- **Work to be completed**: Below is a block of records. Copy every line in it that contains the word "each".

★ ★ ★ ★ ★ ★ ★

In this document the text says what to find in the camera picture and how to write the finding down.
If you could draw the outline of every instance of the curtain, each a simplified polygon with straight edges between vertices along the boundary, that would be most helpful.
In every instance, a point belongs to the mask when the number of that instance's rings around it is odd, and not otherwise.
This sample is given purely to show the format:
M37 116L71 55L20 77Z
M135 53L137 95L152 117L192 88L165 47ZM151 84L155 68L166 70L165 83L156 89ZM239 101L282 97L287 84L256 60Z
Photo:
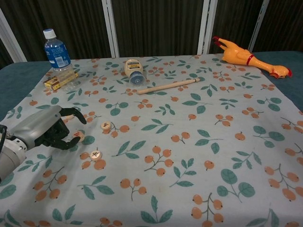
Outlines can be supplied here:
M5 48L5 45L0 40L0 69L4 68L5 66L13 63L8 51Z
M101 0L2 0L0 8L28 61L47 60L46 28L72 59L111 56Z
M247 49L263 0L218 0L213 35ZM209 53L223 53L211 44Z
M303 1L271 0L253 50L303 51Z
M196 54L203 0L112 0L121 57Z

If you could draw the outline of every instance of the metal frame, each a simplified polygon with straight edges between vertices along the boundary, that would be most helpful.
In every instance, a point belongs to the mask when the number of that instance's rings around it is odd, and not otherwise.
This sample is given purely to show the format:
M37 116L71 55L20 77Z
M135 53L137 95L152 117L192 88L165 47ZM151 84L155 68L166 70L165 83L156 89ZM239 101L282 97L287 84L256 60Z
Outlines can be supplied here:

★ ★ ★ ★ ★ ★ ★

- **Exercise result**:
If you could draw the outline of every instance of the curtain, each a simplified polygon with straight edges between vertices along the boundary, that would be most helpful.
If you could draw the outline of every instance of the metal frame, each a simplified polygon with straight edges between vertices along the boundary, that would be most helpful.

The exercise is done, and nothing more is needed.